▶ [Instructions to follow] The required output is a verbatim transcription of the listing, pictures excluded.
* * *
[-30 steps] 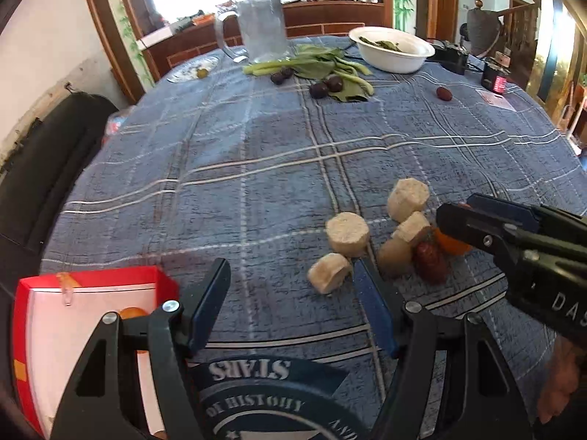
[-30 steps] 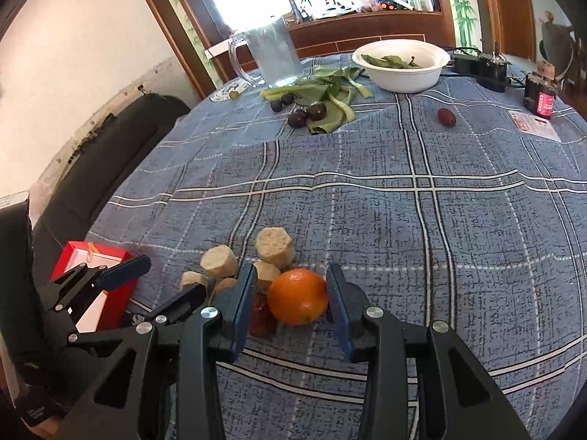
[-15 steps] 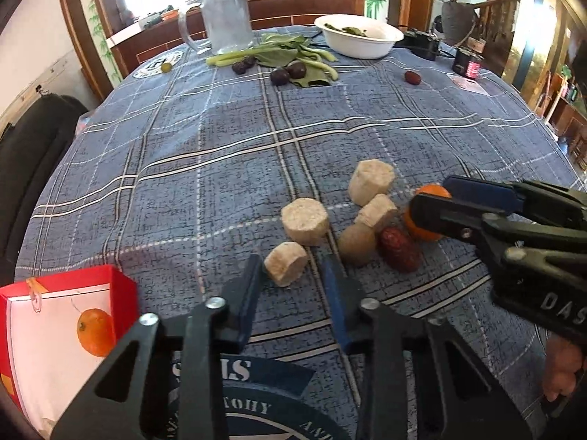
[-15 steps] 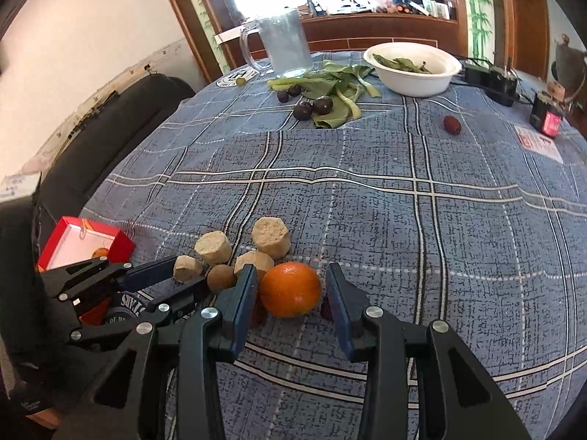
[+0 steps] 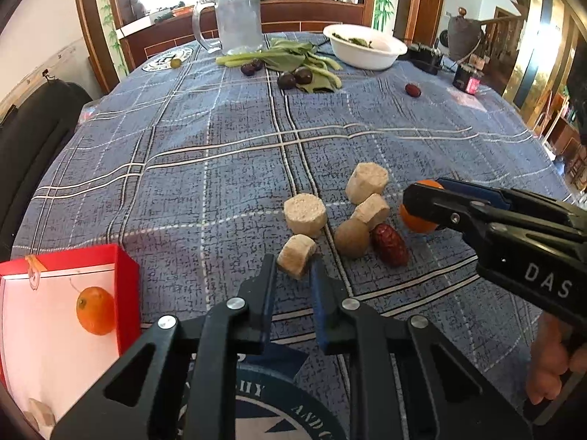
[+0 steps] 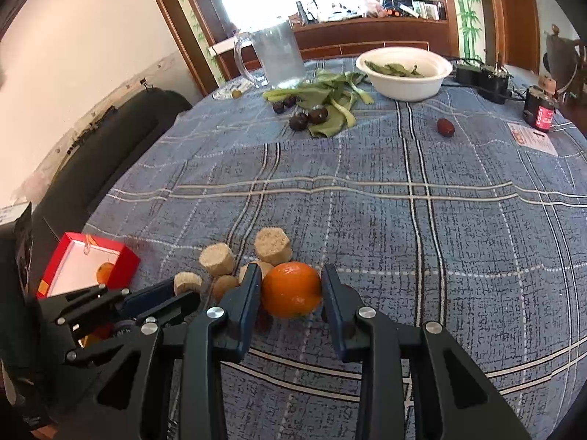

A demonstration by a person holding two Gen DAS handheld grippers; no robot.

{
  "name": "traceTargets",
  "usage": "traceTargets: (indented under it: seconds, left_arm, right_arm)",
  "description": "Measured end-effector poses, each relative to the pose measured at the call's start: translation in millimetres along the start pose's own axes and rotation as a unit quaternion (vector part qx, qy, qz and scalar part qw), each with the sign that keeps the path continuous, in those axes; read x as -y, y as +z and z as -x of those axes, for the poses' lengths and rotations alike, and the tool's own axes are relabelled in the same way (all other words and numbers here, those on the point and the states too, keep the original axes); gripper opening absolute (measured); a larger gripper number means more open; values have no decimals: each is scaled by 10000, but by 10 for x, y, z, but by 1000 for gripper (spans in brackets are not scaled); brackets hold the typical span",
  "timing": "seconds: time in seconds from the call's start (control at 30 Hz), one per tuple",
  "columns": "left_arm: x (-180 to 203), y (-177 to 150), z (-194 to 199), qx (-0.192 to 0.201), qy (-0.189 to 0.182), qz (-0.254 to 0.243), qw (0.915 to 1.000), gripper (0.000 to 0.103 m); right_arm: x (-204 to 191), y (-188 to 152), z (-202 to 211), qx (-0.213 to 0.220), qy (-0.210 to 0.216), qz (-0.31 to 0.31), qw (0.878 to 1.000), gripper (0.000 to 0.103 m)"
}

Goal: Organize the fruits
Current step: 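Grasp an orange with the right tool while the left tool grasps a tan pastry piece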

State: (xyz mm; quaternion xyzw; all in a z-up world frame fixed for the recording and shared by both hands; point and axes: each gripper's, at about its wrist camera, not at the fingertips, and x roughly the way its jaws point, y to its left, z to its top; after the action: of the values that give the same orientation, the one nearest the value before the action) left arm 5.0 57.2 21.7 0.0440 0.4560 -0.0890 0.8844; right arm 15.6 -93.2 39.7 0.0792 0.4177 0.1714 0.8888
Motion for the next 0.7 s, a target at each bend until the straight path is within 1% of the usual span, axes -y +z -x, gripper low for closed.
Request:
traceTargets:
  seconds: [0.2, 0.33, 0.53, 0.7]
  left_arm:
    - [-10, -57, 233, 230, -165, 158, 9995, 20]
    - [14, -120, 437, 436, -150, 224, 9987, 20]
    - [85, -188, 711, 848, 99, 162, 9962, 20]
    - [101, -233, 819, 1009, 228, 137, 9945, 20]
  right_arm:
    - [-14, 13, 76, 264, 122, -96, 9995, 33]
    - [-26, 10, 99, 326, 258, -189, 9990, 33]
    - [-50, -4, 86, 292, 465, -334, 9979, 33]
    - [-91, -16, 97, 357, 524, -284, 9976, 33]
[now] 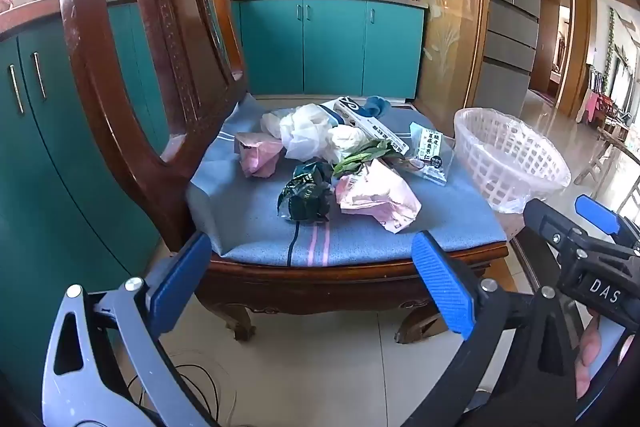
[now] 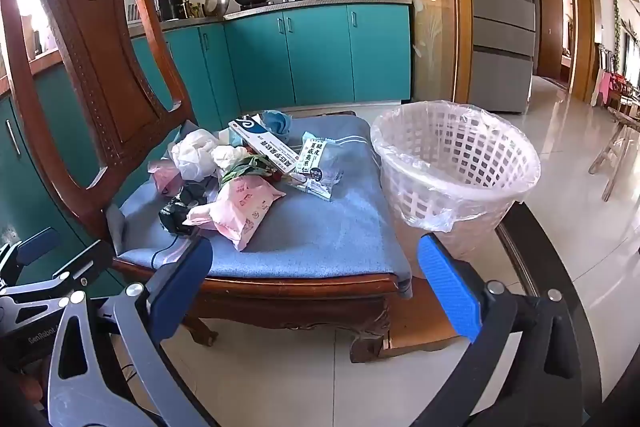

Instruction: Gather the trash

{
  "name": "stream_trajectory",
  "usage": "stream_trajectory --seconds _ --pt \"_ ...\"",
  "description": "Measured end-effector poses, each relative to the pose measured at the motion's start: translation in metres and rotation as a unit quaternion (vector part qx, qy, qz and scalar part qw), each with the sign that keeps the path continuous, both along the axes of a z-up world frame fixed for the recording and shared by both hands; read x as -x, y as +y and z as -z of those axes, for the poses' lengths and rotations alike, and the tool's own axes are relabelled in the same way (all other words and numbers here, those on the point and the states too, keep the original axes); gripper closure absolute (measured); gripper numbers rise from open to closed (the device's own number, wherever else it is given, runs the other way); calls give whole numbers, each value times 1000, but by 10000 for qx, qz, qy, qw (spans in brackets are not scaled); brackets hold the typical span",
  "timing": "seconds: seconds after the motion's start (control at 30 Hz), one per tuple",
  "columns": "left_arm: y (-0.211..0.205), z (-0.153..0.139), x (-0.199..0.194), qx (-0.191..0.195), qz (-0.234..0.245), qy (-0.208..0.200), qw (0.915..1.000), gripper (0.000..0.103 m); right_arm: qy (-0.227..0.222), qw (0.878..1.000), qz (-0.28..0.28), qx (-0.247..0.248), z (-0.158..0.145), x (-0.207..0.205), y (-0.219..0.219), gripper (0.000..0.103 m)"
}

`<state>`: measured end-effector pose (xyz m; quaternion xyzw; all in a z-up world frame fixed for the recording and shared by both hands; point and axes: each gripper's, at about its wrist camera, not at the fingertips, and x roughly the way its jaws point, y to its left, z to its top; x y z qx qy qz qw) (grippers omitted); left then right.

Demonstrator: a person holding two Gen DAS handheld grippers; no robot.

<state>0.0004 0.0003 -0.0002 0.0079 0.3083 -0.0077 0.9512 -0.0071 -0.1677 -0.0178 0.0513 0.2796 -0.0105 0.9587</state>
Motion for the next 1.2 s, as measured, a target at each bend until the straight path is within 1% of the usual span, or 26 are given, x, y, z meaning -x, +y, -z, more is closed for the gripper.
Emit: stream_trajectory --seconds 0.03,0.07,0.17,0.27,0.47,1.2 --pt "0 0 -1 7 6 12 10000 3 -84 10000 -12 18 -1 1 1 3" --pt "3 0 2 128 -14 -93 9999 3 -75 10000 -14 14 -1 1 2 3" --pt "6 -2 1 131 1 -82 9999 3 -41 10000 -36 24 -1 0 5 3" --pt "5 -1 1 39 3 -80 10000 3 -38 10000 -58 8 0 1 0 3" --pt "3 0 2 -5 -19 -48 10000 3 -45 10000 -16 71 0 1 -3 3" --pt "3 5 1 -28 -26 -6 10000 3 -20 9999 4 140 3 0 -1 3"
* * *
▶ [Response to the task]
[-30 steps] 
[-30 steps] 
[-15 steps] 
[-15 steps] 
[+0 steps] 
[+0 steps] 

A demonstration by a person holding two Gen DAS handheld grippers; no robot.

{
  "name": "traceTargets",
  "usage": "traceTargets: (indented under it: seconds, left_arm, right_arm)",
  "description": "Measured end-effector poses, each relative to the pose measured at the call's start: translation in millimetres along the start pose's own axes and rotation as a unit quaternion (vector part qx, qy, qz and scalar part qw), each with the sign that keeps the path continuous, in those axes; read x as -y, y as +z and z as -x of those axes, for the poses' lengths and rotations alike, and the tool's own axes are relabelled in the same way (all other words and numbers here, those on the point and the states too, keep the original axes); gripper opening absolute (measured); a larger gripper number means more open; values have no decimals: each is scaled by 10000, but by 10 for x, y, z, but by 1000 for gripper (spans in brackets are not scaled); brackets hold the typical span",
  "timing": "seconds: time in seconds from the call's start (control at 30 Hz), one per tuple",
  "columns": "left_arm: x (-180 to 203), y (-177 to 150), z (-194 to 199), qx (-0.192 to 0.201), qy (-0.189 to 0.182), qz (-0.254 to 0.243), qw (0.915 to 1.000), gripper (0.000 to 0.103 m); right_arm: x (-204 to 191), y (-188 to 152), z (-202 to 211), qx (-0.213 to 0.220), qy (-0.210 to 0.216), qz (-0.31 to 0.31), qw (0.878 to 1.000), gripper (0.000 to 0.103 m)"
}

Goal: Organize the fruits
Current step: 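Grasp an orange with the right tool while the left tool grasps a tan pastry piece
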
State: (xyz mm; quaternion xyzw; all in a z-up world frame fixed for the recording and shared by both hands; point and axes: each gripper's, at about its wrist camera, not at the fingertips, and x roughly the way its jaws point, y to its left, z to its top; after the action: of the values that give the same orientation, the one nearest the value before the action) left arm 5.0 57.2 21.7 0.0440 0.4560 -0.0890 0.8844; right arm 15.6 -93.2 39.7 0.0792 0.4177 0.1714 0.8888
Motion for the next 0.7 s, a target at each bend until the straight path is within 1% of the usual span, axes -y +z -x, gripper low for closed.
Request:
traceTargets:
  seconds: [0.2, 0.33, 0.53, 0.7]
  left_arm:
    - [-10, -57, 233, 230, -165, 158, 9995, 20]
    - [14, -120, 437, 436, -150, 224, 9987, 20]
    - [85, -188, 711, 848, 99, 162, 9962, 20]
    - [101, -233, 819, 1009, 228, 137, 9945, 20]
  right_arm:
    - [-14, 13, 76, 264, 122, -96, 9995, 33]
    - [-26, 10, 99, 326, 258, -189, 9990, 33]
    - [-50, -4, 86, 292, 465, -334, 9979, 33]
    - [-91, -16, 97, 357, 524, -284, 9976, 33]
[now] 
[now] 

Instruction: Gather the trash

{
  "name": "stream_trajectory",
  "usage": "stream_trajectory --seconds _ --pt \"_ ...\"",
  "description": "Measured end-effector poses, each relative to the pose measured at the motion's start: translation in metres and rotation as a unit quaternion (vector part qx, qy, qz and scalar part qw), each with the sign that keeps the path continuous, both along the axes of a z-up world frame fixed for the recording and shared by both hands; read x as -x, y as +y and z as -z of those axes, for the poses' lengths and rotations alike, and the tool's own axes are relabelled in the same way (all other words and numbers here, those on the point and the states too, keep the original axes); gripper closure absolute (measured); gripper numbers rise from open to closed (the device's own number, wherever else it is given, runs the other way); calls give whole numbers, each value times 1000, but by 10000 for qx, qz, qy, qw (spans in brackets are not scaled); brackets hold the typical span",
  "timing": "seconds: seconds after the motion's start (control at 30 Hz), one per tuple",
  "columns": "left_arm: y (-0.211..0.205), z (-0.153..0.139), x (-0.199..0.194), qx (-0.191..0.195), qz (-0.234..0.245), qy (-0.208..0.200), qw (0.915..1.000), gripper (0.000..0.103 m); right_arm: qy (-0.227..0.222), qw (0.878..1.000), qz (-0.28..0.28), qx (-0.247..0.248), z (-0.158..0.145), x (-0.207..0.205), y (-0.219..0.219), gripper (0.000..0.103 m)"
}

`<state>`: measured end-effector pose (xyz m; quaternion xyzw; all in a z-up world frame fixed for the recording and shared by both hands; point and axes: each gripper's, at about its wrist camera, not at the fingertips, and x roughly the way its jaws point, y to its left, z to its top; x y z qx qy qz qw) (grippers omitted); left then right.

Demonstrator: a person holding two Gen DAS handheld grippers; no robot.

<state>0.0004 0.0003 -0.0002 0.0079 0.3083 -0.0077 0.9512 -0.0071 -0.1677 -0.0178 0.0513 0.2796 -0.0105 0.9587</state>
Motion for the next 1.2 s, as measured, a target at each bend until the straight path is within 1% of the usual span, or 26 are given, x, y, z meaning -x, +y, -z, more is closed for the gripper.
Emit: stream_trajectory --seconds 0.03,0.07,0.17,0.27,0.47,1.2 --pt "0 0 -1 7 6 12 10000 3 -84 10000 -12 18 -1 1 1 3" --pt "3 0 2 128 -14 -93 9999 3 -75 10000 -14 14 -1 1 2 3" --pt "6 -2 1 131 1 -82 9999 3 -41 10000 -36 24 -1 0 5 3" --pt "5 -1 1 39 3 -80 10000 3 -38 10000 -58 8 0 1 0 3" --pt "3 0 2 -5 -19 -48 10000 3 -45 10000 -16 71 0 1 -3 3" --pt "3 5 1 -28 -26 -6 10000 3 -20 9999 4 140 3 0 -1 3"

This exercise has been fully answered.